Hi, I’m new here so I bet I’m missing some important context. I listen to Lex’s podcast and have only engaged with a small portion of Yud’s work. But I wanted to make some comments on the analogy of a fast human in a box vs. the alien species. Yud said he’s been workshopping this analogy for a while, so I thought I would leave a comment on what I think the analogy is still missing for me. In short, I think the human-in-a-box-in-an-alien-world analogy smuggles in an assumption of alienness and I’d like to make this assumption more explicit.
Before I delve into any criticism of the analogy, I’d like to give credit where it’s due! I think the analogy is great as a way to imagine a substantial difference in intelligence, which (I think?) was the primary goal. It is indeed much more concrete and helpful than trying to imagine something several times more intelligent than von Neumann, which is hard and makes my brain shut off.
Now, let me provide some context from the conversation. The most relevant timestamp to illustrate this is around 2:49:50. Lex tries to bring the conversation to the human data used to train these models, which Yud discounts as a mere “shadow” of real humanness. Lex pushes back against this a bit, possibly indicating he thinks there is more value to be derived from the data (“Don’t you think that shadow is a Jungian shadow?”) but Yud insists that this would give an alien a good idea of what humans are like inside, but “this does not mean that if you have a loss function of predicting the next token from that dataset, the mind picked out by gradient descent… is itself a human.” To me, this is a fair point. Lex asks whether those tokens have a deep humanness in them, and Yud goes back to a similar person-in-a-box analogy: “I think if you sent me to a distant galaxy with aliens that are much stupider than I am...”

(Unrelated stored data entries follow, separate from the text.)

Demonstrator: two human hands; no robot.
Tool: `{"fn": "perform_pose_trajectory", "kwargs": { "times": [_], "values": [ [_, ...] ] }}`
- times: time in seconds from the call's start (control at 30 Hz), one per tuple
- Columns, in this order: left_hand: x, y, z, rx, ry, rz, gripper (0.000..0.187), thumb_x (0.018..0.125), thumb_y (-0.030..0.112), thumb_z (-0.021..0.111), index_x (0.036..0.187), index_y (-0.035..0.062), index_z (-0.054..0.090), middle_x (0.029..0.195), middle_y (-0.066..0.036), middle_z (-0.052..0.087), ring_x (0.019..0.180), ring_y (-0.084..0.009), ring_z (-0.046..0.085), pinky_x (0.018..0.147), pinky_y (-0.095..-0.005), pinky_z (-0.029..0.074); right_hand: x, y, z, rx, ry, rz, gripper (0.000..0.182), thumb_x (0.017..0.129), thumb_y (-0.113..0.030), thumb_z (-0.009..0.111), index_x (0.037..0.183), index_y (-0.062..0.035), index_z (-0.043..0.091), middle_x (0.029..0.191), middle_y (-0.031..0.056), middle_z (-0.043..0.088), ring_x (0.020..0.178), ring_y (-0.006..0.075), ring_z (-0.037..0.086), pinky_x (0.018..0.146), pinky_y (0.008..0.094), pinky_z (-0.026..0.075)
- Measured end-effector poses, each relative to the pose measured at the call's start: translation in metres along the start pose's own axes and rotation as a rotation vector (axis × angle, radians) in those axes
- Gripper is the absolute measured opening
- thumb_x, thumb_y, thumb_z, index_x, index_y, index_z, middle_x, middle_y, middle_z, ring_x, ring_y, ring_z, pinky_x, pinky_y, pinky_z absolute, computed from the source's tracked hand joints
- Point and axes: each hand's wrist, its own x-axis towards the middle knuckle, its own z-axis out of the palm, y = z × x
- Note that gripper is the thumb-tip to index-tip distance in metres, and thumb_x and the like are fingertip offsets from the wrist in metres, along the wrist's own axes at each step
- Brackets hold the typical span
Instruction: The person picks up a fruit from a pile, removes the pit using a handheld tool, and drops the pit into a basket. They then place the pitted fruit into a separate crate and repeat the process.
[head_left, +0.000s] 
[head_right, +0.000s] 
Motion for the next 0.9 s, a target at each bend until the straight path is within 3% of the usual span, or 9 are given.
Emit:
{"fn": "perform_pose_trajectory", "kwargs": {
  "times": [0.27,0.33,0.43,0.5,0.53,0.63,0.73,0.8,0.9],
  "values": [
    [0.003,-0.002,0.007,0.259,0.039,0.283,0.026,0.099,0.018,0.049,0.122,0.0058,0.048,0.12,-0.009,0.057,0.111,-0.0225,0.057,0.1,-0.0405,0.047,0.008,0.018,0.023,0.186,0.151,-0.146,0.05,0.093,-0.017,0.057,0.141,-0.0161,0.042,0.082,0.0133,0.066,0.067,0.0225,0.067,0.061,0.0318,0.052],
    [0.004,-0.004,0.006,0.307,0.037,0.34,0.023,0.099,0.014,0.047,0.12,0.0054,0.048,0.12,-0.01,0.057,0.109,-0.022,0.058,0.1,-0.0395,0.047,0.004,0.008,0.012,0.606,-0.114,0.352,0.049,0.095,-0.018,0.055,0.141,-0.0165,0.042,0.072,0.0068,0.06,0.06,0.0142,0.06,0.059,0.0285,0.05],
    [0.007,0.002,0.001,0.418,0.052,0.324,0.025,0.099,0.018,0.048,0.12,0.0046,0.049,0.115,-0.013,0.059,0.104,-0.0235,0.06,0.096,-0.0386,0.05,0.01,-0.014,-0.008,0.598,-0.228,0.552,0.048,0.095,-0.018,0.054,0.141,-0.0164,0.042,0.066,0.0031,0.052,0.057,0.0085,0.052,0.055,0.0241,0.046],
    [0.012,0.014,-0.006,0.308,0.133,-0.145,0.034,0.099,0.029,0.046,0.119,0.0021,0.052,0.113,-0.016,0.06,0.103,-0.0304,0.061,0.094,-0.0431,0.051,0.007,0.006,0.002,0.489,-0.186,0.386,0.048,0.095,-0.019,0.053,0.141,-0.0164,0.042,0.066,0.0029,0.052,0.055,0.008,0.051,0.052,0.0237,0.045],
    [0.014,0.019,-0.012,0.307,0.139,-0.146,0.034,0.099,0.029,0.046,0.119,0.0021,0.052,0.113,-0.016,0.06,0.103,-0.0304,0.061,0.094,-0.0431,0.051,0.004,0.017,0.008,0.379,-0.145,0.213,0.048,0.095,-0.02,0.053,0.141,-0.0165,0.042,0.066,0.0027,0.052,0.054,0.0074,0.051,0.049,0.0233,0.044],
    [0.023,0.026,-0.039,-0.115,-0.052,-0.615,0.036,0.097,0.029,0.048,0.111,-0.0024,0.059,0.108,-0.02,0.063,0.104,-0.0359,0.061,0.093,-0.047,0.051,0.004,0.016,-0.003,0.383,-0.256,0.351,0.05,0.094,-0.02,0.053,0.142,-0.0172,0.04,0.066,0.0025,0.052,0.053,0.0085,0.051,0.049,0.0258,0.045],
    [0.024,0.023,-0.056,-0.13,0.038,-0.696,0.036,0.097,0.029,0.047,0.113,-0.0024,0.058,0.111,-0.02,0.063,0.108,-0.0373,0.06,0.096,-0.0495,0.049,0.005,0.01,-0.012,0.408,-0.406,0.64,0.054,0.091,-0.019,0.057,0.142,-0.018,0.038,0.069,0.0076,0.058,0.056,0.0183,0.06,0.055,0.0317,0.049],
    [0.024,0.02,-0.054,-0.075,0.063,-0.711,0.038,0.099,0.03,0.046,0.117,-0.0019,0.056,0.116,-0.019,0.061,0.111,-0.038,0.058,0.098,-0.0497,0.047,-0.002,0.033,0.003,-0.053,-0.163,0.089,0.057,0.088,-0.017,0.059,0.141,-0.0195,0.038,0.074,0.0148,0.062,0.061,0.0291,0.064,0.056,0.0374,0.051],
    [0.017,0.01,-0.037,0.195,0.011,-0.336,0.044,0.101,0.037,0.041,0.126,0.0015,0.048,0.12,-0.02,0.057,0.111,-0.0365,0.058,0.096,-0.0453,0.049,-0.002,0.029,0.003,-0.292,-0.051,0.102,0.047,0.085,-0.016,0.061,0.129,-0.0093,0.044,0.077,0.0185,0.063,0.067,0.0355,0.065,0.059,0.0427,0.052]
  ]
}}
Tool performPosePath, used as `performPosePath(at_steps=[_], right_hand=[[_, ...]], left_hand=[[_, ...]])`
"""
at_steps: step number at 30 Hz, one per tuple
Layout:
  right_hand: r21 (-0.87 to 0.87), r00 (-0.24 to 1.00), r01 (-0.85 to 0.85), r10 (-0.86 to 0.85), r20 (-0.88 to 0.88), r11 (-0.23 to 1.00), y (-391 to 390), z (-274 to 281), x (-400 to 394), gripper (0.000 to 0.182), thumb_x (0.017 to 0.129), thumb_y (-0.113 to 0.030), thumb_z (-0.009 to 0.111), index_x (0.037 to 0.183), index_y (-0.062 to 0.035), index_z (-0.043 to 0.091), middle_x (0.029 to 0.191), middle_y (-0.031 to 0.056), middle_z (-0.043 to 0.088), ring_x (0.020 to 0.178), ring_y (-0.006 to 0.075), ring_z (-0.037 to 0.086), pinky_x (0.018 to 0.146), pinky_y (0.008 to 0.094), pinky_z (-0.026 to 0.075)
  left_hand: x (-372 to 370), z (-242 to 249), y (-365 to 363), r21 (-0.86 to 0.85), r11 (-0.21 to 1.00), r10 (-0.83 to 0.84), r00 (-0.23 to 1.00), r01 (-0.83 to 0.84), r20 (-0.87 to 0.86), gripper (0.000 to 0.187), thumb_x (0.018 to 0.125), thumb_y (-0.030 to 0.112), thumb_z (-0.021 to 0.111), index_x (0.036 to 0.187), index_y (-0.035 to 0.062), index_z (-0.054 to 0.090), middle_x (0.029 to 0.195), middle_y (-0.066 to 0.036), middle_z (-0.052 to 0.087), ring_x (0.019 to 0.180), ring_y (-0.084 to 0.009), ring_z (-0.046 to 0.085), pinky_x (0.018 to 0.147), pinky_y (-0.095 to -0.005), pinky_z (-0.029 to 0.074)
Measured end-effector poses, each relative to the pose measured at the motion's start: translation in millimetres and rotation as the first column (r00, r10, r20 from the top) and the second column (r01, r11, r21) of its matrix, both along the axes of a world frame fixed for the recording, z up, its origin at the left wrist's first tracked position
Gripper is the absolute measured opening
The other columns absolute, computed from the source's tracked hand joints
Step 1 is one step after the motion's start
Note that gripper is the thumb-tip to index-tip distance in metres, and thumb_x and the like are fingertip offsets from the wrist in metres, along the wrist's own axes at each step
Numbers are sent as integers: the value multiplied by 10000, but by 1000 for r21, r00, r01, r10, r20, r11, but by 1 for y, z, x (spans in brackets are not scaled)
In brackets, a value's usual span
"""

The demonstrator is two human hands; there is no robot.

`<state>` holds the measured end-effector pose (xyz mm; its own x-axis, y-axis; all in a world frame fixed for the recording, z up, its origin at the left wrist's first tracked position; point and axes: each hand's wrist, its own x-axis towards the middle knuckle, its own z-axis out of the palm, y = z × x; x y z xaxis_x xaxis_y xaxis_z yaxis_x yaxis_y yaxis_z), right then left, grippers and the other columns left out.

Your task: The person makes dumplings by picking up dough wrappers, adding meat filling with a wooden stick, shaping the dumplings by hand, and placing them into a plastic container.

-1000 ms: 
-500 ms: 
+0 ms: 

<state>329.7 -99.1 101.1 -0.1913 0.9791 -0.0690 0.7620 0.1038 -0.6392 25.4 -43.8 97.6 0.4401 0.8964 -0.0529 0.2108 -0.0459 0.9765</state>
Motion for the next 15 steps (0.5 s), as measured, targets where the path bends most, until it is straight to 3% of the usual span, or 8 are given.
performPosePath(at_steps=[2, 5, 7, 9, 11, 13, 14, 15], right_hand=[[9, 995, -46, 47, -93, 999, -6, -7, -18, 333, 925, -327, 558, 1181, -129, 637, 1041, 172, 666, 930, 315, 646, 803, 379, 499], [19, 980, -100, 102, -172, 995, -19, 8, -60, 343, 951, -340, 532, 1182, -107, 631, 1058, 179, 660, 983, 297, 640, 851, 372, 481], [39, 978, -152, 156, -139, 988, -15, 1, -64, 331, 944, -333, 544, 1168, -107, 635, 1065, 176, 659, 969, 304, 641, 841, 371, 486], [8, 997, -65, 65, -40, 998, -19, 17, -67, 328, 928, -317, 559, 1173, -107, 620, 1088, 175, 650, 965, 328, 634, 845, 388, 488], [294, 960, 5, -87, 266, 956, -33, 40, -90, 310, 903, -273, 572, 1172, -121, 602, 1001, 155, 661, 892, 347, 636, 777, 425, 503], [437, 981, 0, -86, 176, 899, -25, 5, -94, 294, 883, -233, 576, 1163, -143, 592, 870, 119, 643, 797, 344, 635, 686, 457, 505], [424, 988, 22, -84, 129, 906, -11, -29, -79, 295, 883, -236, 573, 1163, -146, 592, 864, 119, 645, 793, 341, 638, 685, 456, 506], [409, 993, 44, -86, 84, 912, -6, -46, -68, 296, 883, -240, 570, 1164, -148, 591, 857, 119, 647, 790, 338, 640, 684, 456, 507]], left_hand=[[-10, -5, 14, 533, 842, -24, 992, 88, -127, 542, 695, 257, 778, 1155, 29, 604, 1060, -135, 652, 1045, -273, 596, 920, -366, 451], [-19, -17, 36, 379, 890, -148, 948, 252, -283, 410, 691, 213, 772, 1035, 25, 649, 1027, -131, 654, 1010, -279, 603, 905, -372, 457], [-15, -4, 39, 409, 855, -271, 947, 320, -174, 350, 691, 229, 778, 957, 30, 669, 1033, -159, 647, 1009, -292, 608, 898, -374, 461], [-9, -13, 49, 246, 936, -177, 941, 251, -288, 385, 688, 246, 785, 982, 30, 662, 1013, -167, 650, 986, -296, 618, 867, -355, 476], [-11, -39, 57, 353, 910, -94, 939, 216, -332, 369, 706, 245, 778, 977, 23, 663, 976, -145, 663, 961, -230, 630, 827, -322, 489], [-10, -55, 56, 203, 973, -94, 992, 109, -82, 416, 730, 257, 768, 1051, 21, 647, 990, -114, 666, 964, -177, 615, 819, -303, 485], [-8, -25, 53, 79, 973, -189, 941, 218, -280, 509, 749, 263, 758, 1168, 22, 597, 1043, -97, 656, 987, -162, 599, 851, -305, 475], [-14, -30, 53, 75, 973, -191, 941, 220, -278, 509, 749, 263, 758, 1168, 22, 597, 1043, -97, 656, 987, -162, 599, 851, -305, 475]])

Okay, that should be enough context. Basically, I think Yud has an intuition that artificial intelligence will be fundamentally alien to us. Evidence provided for this intuition I heard in the conversation is that gradient descent is different than natural selection. More evidence is the difference between human brain function and large matrices + linear algebra approaches to problem solving.
I, who have not thought about this anywhere close to as much as Yud but insist on talking anyway, don’t share these intuitions about AI, because I don’t see how the differences in substrate/instantiation of problem-solving mechanism or choice of optimizer would fundamentally affect the outcome. For example, if I want to find the maxima of a function, it doesn’t matter if I use conjugate gradient descent or Newton’s method or interpolation methods or whatever, they will tend to find the same maxima assuming they are looking at the same function. (Note that there are potential issues here because some techniques are better suited to certain types of functions, and I could see an argument that the nature of the function is such that different optimization techniques would find different maxima. If you think that, I’d love to hear more about why you think that is the case!). As far as substrate independence, I don’t have any strong evidence for this, other than saying that skinning a cat is skinning a cat.
I tend to think that the data is more important when considering how the AI is likely to behave, and as Lex points out, the data is all deeply human. The data contains a lot of what it means to be human, and training an AI on this data would only cause an alien actress (as Yud puts it) to fake humanness and kill us all if it is an alien. But really, would it be an alien? In a sense, it was “raised” by humans, using only human stuff. It’s framework is constructed of human concepts and perspectives. To me, based on the huge amount of human data used to train it, it seems more parsimonious that it would be extra human, not alien at all, really.
I think a better analogy than human-in-a-box-in-an-alien-world is human-in-a-box-in-a-HUMAN-world. Following the original analogy, let’s put sped-up von Neumann back in the box, but the box isn’t in a world full of stupid aliens, it’s full of stupid humans. I don’t think von Neumann (or an army of hundreds of von Neumann’s, etc.) would try to kill everyone even if they disagreed with factory farming, or whatever cause they have to try to control the world and make it different than it is. I think the von Neumann army would see us as like them, not fundamentally alien.
Thanks for reading this long post, I’d be interested to see what you all think about this. As I mentioned, there’s certainly a good deal of context backing up Yud’s intuitions that I’m missing.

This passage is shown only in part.